→ **Task instructions**
Pull every line containing "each" out of the material below.

Segment Open

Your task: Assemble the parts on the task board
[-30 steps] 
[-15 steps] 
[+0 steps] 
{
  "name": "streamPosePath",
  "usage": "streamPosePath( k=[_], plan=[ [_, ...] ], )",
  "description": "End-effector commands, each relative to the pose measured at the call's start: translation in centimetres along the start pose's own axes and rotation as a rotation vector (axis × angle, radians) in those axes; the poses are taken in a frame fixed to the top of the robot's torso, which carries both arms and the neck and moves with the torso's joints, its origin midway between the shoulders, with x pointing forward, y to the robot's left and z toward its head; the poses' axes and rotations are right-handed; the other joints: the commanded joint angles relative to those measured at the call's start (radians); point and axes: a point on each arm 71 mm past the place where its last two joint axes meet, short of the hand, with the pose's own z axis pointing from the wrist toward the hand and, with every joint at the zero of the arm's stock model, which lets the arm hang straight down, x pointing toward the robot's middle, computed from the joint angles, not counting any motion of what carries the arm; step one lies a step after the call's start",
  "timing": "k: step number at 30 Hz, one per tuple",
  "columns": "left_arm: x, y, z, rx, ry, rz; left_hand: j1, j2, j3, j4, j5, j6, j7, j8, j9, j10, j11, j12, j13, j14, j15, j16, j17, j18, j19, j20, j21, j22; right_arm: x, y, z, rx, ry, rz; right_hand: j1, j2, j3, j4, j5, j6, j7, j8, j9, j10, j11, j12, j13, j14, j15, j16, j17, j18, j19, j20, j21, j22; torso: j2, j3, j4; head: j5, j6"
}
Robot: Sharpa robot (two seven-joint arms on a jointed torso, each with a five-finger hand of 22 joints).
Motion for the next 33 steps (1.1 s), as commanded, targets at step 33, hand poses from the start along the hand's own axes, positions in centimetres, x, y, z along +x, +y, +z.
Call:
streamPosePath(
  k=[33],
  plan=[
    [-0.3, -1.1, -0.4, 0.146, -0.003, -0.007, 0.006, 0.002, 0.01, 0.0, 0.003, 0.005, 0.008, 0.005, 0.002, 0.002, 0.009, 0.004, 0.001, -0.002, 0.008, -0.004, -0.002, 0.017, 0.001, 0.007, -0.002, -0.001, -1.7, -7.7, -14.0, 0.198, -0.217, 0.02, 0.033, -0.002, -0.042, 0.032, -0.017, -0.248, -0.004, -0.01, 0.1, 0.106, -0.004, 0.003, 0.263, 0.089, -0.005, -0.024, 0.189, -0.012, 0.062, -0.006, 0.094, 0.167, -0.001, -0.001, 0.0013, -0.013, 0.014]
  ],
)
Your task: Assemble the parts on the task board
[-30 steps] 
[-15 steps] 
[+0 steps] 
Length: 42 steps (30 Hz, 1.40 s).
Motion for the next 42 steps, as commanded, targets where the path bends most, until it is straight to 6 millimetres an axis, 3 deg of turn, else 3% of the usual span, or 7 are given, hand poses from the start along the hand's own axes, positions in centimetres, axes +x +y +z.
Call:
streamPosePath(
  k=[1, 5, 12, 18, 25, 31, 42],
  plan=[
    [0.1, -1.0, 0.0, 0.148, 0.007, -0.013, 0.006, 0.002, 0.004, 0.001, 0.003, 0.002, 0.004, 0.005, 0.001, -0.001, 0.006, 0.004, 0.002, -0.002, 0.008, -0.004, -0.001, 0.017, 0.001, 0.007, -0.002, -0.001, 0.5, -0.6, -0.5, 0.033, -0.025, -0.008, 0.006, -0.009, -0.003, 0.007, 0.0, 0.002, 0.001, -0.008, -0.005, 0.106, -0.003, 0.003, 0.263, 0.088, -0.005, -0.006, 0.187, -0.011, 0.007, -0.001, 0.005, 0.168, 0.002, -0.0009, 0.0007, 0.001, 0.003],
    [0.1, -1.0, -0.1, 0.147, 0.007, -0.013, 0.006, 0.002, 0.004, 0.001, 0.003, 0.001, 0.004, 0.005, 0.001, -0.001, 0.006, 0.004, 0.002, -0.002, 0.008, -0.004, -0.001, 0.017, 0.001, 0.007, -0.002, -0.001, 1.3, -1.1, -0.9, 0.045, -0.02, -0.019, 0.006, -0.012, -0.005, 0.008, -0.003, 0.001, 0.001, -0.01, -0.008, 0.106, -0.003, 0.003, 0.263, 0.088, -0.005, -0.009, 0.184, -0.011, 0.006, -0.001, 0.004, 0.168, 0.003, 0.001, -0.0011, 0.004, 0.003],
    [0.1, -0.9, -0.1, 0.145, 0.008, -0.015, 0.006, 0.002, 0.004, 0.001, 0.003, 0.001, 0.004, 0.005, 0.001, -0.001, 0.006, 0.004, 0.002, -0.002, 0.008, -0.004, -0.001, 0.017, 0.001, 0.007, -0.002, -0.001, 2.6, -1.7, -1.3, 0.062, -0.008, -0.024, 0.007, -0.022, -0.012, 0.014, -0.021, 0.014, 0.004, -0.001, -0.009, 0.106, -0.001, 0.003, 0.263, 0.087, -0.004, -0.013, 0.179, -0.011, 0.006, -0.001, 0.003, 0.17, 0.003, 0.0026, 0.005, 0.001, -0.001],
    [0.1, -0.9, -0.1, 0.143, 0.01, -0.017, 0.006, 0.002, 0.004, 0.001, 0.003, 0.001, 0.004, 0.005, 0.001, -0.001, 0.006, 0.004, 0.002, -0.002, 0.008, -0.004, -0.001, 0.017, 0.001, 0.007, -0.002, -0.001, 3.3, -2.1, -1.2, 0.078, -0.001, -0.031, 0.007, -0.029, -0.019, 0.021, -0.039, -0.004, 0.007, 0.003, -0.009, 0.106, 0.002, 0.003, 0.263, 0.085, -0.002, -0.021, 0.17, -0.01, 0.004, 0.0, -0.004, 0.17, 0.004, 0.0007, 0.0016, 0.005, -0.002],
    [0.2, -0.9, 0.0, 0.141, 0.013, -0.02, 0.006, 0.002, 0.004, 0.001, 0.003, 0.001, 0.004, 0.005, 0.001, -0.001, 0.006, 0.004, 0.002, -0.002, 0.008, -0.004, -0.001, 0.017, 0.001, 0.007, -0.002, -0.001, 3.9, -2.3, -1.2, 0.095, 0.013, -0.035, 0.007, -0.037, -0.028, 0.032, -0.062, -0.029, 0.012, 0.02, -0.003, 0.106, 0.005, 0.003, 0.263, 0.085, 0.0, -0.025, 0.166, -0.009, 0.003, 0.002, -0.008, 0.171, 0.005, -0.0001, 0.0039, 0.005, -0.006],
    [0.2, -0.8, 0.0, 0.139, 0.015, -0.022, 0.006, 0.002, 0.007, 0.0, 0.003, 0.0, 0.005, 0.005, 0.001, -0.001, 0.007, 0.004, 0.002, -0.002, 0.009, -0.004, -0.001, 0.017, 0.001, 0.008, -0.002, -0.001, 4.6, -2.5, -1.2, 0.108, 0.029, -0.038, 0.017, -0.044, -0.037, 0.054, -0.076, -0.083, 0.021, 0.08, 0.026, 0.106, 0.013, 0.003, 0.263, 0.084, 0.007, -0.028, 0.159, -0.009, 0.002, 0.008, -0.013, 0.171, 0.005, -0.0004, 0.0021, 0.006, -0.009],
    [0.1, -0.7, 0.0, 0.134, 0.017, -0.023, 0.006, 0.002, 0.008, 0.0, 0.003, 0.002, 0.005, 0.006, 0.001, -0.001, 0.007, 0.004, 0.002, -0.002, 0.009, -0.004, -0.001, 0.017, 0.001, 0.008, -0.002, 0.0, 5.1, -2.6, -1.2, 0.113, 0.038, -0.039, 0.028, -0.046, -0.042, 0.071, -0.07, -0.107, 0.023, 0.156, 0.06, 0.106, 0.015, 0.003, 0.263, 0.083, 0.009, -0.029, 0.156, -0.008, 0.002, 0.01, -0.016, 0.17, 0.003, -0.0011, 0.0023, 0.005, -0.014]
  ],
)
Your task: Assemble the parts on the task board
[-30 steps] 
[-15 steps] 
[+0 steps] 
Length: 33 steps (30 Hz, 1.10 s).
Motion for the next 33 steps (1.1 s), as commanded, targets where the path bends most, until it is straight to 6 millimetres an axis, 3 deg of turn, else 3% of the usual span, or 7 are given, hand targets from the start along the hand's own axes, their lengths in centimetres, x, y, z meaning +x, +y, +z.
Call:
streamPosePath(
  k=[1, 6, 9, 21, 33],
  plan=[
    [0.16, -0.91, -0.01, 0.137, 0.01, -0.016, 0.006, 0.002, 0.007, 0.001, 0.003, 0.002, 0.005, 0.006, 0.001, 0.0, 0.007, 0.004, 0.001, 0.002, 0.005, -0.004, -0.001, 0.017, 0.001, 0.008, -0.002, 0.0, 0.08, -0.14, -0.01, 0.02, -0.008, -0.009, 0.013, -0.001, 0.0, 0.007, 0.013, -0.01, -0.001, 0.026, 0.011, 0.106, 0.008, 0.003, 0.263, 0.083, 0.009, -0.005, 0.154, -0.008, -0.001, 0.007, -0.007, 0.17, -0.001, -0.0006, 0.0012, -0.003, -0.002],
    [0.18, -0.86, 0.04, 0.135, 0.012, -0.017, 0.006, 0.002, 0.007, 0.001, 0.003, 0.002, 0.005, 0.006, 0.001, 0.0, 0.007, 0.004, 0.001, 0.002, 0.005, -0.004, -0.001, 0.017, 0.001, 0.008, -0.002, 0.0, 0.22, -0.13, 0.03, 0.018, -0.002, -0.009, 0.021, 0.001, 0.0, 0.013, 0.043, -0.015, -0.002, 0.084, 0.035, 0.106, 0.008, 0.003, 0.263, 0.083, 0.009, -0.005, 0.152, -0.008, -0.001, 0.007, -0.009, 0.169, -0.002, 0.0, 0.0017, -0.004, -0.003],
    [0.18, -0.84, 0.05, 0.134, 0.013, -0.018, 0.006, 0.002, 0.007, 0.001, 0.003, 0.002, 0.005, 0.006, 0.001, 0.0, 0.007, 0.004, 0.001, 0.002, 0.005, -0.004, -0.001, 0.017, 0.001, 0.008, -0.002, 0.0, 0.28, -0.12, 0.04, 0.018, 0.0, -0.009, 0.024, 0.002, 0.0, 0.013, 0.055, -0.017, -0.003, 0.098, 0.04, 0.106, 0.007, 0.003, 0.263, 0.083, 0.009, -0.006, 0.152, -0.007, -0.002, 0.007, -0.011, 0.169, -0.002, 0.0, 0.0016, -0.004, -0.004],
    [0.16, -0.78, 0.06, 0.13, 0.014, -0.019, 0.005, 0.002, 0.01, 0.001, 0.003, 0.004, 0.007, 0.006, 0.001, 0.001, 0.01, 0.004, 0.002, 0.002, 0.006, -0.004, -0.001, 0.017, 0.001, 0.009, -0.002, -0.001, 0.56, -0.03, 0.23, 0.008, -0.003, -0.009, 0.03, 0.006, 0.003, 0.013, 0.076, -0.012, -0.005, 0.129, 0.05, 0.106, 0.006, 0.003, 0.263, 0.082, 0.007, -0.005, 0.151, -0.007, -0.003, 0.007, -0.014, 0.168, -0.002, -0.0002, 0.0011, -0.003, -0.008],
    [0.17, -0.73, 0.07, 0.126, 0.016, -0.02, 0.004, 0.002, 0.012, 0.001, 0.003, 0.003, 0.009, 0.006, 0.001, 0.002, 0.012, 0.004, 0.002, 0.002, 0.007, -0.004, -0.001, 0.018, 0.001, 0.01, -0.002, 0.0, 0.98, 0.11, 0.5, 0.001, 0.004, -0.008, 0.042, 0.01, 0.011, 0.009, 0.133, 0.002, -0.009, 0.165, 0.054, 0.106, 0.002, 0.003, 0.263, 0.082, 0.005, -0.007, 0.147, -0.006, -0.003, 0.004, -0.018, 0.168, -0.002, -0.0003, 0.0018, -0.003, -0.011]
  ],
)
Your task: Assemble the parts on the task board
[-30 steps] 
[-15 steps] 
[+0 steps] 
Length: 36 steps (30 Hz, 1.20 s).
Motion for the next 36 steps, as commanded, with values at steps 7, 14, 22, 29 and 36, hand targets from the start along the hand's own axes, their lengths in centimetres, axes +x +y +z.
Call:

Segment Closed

→ **Finished task**
  "description": "End-effector commands, each relative to the pose measured at the call's start: translation in centimetres along the start pose's own axes and rotation as a rotation vector (axis × angle, radians) in those axes; the poses are taken in a frame fixed to the top of the robot's torso, which carries both arms and the neck and moves with the torso's joints, its origin midway between the shoulders, with x pointing forward, y to the robot's left and z toward its head; the poses' axes and rotations are right-handed; the other joints: the commanded joint angles relative to those measured at the call's start (radians); point and axes: a point on each arm 71 mm past the place where its last two joint axes meet, short of the hand, with the pose's own z axis pointing from the wrist toward the hand and, with every joint at the zero of the arm's stock model, which lets the arm hang straight down, x pointing toward the robot's middle, computed from the joint angles, not counting any motion of what carries the arm; step one lies a step after the call's start",
Robot: Sharpa robot (two seven-joint arms on a jointed torso, each with a five-finger hand of 22 joints).

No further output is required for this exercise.